◆ **WHAT IS REQUIRED**
With both ends included, transcribe exactly the records below from their first line to the line that contains "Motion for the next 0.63".

+++ EXTRACTED MATERIAL

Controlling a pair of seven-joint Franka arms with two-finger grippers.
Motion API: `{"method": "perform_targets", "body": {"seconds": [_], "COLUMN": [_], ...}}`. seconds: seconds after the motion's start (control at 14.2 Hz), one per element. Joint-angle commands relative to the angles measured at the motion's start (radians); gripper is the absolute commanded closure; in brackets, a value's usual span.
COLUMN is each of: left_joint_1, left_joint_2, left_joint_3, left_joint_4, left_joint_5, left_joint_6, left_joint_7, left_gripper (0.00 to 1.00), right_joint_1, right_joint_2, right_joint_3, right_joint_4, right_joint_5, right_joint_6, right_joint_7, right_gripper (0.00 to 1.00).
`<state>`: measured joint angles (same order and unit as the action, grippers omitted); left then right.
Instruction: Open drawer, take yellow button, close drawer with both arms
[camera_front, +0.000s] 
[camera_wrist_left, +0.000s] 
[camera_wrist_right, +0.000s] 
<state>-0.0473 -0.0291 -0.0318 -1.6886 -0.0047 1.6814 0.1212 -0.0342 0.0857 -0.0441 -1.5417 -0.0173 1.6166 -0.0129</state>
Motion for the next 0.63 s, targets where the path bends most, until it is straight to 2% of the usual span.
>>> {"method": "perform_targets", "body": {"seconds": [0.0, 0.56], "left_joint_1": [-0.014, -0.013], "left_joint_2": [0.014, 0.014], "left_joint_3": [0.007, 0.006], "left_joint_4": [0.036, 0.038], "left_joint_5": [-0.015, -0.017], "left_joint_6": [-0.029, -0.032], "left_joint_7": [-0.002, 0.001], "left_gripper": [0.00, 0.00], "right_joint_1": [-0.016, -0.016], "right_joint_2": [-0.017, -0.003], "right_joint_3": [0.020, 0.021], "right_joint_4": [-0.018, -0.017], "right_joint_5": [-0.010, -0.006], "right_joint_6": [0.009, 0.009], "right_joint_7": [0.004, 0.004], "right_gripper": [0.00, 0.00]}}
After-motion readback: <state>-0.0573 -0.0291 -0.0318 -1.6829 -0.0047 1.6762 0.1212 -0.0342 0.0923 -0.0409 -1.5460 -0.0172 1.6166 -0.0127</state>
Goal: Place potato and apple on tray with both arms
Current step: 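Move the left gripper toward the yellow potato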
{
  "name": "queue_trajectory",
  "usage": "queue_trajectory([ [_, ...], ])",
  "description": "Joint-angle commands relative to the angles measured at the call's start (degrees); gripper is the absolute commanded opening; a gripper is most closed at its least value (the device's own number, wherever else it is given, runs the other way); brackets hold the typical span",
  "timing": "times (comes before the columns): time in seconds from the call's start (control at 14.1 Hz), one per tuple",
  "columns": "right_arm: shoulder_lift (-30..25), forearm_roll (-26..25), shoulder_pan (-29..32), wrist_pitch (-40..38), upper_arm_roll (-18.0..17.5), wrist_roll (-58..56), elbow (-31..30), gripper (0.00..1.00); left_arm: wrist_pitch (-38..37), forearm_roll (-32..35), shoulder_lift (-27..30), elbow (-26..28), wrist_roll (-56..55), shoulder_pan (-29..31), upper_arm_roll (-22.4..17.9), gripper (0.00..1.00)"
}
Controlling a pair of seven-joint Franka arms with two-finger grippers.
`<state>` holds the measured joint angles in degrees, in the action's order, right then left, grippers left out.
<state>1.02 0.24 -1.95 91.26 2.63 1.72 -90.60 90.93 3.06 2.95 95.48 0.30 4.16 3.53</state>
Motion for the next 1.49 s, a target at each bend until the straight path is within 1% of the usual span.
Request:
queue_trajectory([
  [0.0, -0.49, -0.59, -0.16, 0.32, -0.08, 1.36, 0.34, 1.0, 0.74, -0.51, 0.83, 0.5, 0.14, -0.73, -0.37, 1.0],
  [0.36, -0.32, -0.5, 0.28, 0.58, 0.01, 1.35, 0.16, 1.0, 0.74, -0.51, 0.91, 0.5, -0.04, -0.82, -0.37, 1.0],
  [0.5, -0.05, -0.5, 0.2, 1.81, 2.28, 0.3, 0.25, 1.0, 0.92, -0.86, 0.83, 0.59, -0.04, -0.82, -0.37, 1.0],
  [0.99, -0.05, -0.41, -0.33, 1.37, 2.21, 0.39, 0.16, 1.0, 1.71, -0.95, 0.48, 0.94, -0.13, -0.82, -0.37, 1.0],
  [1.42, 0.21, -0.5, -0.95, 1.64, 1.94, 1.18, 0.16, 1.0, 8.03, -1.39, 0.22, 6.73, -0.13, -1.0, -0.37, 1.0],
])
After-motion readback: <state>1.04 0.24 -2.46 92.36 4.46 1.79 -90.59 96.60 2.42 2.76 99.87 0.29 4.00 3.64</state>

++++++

◆ **REPLY**
Controlling a pair of seven-joint Franka arms with two-finger grippers.
Motion API: `{"method": "perform_targets", "body": {"seconds": [_], "COLUMN": [_], ...}}`. seconds: seconds after the motion's start (control at 14.2 Hz), one per element. Joint-angle commands relative to the angles measured at the motion's start (radians); gripper is the absolute commanded closure; in brackets, a value's usual span.
COLUMN is each of: left_joint_1, left_joint_2, left_joint_3, left_joint_4, left_joint_5, left_joint_6, left_joint_7, left_gripper (0.00 to 1.00), right_joint_1, right_joint_2, right_joint_3, right_joint_4, right_joint_5, right_joint_6, right_joint_7, right_gripper (0.00 to 1.00).
`<state>`: measured joint angles (same order and unit as the action, grippers omitted); left then right.
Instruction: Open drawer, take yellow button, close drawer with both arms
[camera_front, +0.000s] 
[camera_wrist_left, +0.000s] 
[camera_wrist_right, +0.000s] 
<state>-0.0473 -0.0291 -0.0318 -1.6886 -0.0047 1.6814 0.1212 -0.0342 0.0857 -0.0441 -1.5417 -0.0173 1.6166 -0.0129</state>
Motion for the next 0.63 s, targets where the path bends most, until it is straight to 2% of the usual span.

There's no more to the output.